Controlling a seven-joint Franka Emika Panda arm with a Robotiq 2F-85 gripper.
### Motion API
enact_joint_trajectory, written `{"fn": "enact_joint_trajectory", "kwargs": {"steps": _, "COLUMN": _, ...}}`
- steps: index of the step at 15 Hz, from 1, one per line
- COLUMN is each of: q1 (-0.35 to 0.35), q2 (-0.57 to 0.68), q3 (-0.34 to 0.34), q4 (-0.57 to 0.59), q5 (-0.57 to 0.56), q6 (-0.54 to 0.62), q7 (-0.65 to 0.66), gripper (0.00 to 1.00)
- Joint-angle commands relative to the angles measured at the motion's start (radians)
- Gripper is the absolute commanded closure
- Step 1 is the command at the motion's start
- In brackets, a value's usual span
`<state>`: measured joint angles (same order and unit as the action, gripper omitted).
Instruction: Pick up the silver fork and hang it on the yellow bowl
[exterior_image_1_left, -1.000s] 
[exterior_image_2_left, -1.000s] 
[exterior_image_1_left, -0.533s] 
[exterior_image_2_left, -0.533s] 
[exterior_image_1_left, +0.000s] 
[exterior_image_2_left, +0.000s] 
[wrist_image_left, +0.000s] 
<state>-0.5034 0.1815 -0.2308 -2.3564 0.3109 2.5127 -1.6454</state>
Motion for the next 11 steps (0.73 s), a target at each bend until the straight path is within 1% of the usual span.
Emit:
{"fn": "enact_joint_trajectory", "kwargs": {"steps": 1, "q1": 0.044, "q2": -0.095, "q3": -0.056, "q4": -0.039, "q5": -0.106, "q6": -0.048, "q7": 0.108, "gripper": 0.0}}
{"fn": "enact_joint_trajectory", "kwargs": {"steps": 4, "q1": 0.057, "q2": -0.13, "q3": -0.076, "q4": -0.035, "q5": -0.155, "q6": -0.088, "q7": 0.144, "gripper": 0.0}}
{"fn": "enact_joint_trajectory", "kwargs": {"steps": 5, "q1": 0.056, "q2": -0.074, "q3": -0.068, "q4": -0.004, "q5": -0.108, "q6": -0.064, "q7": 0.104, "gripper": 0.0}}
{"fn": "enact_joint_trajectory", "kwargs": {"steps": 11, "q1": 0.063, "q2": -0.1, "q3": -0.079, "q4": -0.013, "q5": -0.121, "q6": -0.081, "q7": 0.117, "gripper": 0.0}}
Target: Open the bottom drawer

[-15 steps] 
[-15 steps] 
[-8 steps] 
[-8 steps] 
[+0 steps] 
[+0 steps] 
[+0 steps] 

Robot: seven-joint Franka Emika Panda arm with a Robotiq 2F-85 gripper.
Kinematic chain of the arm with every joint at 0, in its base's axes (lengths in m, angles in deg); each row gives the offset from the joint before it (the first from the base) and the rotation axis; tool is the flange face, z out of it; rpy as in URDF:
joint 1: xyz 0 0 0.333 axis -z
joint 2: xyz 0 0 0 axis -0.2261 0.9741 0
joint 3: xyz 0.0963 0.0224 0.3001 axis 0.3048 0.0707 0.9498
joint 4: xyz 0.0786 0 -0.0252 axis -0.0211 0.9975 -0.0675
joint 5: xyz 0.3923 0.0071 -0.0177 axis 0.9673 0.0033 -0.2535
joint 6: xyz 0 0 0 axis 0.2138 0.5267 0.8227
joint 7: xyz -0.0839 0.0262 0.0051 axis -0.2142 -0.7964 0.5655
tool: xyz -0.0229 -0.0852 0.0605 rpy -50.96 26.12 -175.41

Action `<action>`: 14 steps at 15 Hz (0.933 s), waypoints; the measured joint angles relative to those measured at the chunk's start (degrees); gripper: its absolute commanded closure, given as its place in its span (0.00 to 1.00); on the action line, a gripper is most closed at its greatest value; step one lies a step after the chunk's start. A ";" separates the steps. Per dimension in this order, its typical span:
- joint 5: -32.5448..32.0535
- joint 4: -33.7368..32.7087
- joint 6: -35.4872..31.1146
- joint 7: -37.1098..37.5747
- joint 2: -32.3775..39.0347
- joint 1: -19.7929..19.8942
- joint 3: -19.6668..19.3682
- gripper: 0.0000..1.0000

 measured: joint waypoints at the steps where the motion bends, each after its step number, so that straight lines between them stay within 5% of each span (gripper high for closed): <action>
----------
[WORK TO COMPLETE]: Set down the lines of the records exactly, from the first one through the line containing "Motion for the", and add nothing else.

[SOLUTION TO THIS TASK]:
Controlling a seven-joint Franka Emika Panda arm with a Robotiq 2F-85 gripper.
### Motion API
enact_joint_trajectory, written `{"fn": "enact_joint_trajectory", "kwargs": {"steps": _, "COLUMN": _, ...}}`
- steps: index of the step at 15 Hz, from 1, one per line
- COLUMN is each of: q1 (-0.35 to 0.35), q2 (-0.57 to 0.68), q3 (-0.34 to 0.34), q4 (-0.57 to 0.59), q5 (-0.57 to 0.56), q6 (-0.54 to 0.62), q7 (-0.65 to 0.66), gripper (0.00 to 1.00)
- Joint-angle commands relative to the angles measured at the motion's start (radians)
- Gripper is the absolute commanded closure
- Step 1 is the command at the motion's start
- In brackets, a value's usual span
`<state>`: measured joint angles (same order and unit as the action, gripper omitted).
Instruction: Pick up the silver fork and hang it on the yellow bowl
[exterior_image_1_left, -1.000s] 
[exterior_image_2_left, -1.000s] 
[exterior_image_1_left, -0.533s] 
[exterior_image_2_left, -0.533s] 
[exterior_image_1_left, +0.000s] 
[exterior_image_2_left, +0.000s] 
[wrist_image_left, +0.000s] 
<state>-0.5034 0.1815 -0.2308 -2.3564 0.3109 2.5127 -1.6454</state>
Motion for the next 11 steps (0.73 s), a target at each bend until the straight path is within 1% of the usual span.

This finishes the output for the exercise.